A facile approach to prepare biomimetic composite separators toward safety-enhanced lithium secondary batteries
Abstract
A mussel-inspired polydopamine (PDA) coating turns radio-frequency (RF) Al2O3 sputtering – which thus far has not been appropriate for the surface treatment of porous polyolefin-based separators – into a damage-free, reliable, and cost-efficient process. Due to the thermally resistive PDA layers, polyethylene (PE) separators can sustain high-power Al2O3 sputtering conditions over 75 W, which significantly reduces processing time. Furthermore, compared to the as-prepared separators, PDA/Al2O3-coated PE separators also reveal improved thermal stability and cycle performance for lithium secondary batteries. PDA/Al2O3-coated PE separators retained their original size when exposed to temperatures of 145 °C over 30 min, while the bare PE separators shrank to 9% of their original size.
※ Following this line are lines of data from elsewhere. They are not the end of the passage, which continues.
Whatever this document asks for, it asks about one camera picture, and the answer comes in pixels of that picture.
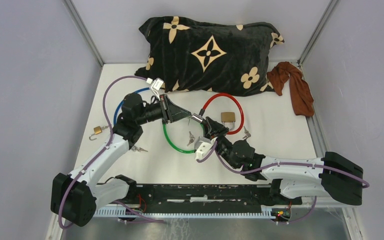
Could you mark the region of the green cable lock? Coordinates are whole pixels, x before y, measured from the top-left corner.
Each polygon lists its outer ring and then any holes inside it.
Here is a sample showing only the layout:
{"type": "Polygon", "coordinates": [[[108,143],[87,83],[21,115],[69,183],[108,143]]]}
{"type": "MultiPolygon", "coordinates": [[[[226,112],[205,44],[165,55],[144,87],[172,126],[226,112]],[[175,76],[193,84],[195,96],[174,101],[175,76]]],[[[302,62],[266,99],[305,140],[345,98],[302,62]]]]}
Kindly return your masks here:
{"type": "Polygon", "coordinates": [[[194,144],[199,137],[204,136],[203,127],[197,122],[180,120],[174,123],[163,123],[162,130],[164,137],[171,148],[182,154],[194,154],[194,144]],[[189,131],[195,136],[195,142],[187,146],[189,141],[189,131]]]}

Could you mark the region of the red cable lock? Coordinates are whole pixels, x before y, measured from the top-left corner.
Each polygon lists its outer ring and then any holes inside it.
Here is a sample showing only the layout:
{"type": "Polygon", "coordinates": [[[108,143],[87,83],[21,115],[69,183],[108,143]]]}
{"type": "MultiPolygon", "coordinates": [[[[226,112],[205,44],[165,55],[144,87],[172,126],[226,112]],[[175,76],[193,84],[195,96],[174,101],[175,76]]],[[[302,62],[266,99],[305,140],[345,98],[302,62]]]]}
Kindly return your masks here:
{"type": "MultiPolygon", "coordinates": [[[[193,99],[191,100],[190,111],[198,114],[202,107],[205,105],[207,100],[215,95],[215,92],[206,92],[206,91],[193,91],[191,96],[193,99]]],[[[236,117],[235,128],[232,131],[235,131],[239,128],[241,123],[240,111],[237,105],[233,100],[228,97],[221,96],[214,99],[206,108],[204,112],[204,117],[210,117],[213,120],[222,123],[221,121],[221,113],[222,112],[234,112],[236,117]]]]}

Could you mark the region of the padlock keys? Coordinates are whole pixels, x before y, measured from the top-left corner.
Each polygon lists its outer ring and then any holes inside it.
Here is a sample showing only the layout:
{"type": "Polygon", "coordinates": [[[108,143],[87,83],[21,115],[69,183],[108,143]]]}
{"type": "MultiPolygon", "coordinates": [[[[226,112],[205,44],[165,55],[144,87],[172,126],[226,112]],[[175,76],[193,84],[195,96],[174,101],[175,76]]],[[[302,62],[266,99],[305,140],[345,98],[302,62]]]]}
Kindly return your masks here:
{"type": "Polygon", "coordinates": [[[244,129],[244,137],[242,138],[243,140],[247,140],[249,139],[252,135],[251,133],[247,130],[247,128],[245,126],[243,126],[243,129],[244,129]]]}

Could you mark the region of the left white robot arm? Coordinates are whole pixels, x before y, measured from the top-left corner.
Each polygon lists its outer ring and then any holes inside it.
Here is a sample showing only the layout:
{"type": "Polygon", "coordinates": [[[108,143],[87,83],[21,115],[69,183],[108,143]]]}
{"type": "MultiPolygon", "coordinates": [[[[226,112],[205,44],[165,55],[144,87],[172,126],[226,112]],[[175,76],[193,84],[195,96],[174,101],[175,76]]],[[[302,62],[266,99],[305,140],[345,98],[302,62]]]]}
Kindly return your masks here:
{"type": "Polygon", "coordinates": [[[134,202],[138,191],[131,186],[133,180],[116,177],[104,184],[99,184],[99,180],[136,144],[143,133],[142,125],[156,120],[174,123],[191,115],[166,94],[158,96],[153,103],[147,103],[138,93],[126,95],[120,118],[100,150],[70,173],[59,173],[53,179],[50,209],[57,214],[59,226],[66,229],[63,220],[67,220],[83,227],[96,210],[108,204],[117,200],[127,204],[134,202]]]}

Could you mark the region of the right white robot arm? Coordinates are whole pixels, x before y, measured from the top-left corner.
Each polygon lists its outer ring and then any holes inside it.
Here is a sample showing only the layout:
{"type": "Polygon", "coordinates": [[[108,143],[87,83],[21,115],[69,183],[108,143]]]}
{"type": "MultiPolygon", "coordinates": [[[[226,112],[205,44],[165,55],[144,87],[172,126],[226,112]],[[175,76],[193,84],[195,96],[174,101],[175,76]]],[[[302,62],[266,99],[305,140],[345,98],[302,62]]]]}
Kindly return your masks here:
{"type": "Polygon", "coordinates": [[[275,204],[301,197],[331,197],[345,205],[360,206],[363,190],[370,186],[363,178],[363,168],[336,152],[310,159],[258,154],[244,139],[229,141],[228,129],[210,117],[202,125],[205,136],[214,141],[221,164],[250,181],[269,181],[268,196],[275,204]]]}

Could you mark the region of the black floral pillow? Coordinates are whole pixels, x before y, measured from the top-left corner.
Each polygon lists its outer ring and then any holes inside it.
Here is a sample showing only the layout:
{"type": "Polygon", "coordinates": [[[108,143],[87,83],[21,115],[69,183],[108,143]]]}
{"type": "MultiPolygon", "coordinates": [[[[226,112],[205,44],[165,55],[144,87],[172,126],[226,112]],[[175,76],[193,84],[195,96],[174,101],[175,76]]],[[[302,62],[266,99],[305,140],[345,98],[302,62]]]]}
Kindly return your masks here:
{"type": "Polygon", "coordinates": [[[285,40],[270,23],[223,25],[161,16],[146,20],[139,31],[150,51],[135,75],[162,79],[166,92],[247,97],[273,90],[266,76],[269,53],[285,40]]]}

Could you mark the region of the small brass padlock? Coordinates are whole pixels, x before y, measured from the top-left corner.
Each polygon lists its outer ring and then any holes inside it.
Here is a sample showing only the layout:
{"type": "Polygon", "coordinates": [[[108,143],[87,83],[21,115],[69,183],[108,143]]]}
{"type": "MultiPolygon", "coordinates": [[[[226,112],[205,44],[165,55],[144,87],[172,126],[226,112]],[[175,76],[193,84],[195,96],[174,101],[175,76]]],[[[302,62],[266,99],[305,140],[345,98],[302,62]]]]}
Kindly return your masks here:
{"type": "Polygon", "coordinates": [[[101,134],[104,130],[108,129],[109,125],[103,125],[103,126],[96,126],[93,128],[93,133],[88,137],[90,141],[95,141],[97,138],[96,136],[101,134]]]}

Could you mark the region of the brown cloth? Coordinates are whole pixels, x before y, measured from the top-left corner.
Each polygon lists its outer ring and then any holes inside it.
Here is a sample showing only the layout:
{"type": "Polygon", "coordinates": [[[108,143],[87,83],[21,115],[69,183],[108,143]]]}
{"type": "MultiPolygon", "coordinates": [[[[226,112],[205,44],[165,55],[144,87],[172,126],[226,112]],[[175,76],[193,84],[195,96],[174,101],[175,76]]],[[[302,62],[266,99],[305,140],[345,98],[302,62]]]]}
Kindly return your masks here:
{"type": "Polygon", "coordinates": [[[291,105],[295,115],[312,117],[315,114],[310,87],[304,80],[303,73],[292,63],[278,63],[267,73],[267,79],[278,96],[283,95],[285,83],[289,83],[291,105]]]}

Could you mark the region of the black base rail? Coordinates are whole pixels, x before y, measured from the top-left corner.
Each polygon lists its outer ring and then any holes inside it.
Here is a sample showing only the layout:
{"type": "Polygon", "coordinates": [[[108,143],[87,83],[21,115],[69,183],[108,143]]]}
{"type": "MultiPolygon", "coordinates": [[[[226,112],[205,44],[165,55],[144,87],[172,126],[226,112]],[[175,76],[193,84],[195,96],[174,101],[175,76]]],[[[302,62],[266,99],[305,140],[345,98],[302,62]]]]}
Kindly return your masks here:
{"type": "Polygon", "coordinates": [[[273,209],[302,205],[262,184],[137,184],[120,202],[148,218],[274,219],[273,209]]]}
At a temperature of 25 °C, the unit cell (LiMn2O4/separator/Li metal) employing the PDA/Al2O3-coated PE separators maintained 94.8% (103.4 mA h g−1) of the initial discharge capacity after 500 cycles at C/2 rate and 51.7% (56.7 mA h g−1) at 25 C rate, while the corresponding values for the bare PE separators were 89% (98.6 mA h g−1) at C/2 rate and 24.5% (27.2 mA h g−1) at 25 C rate.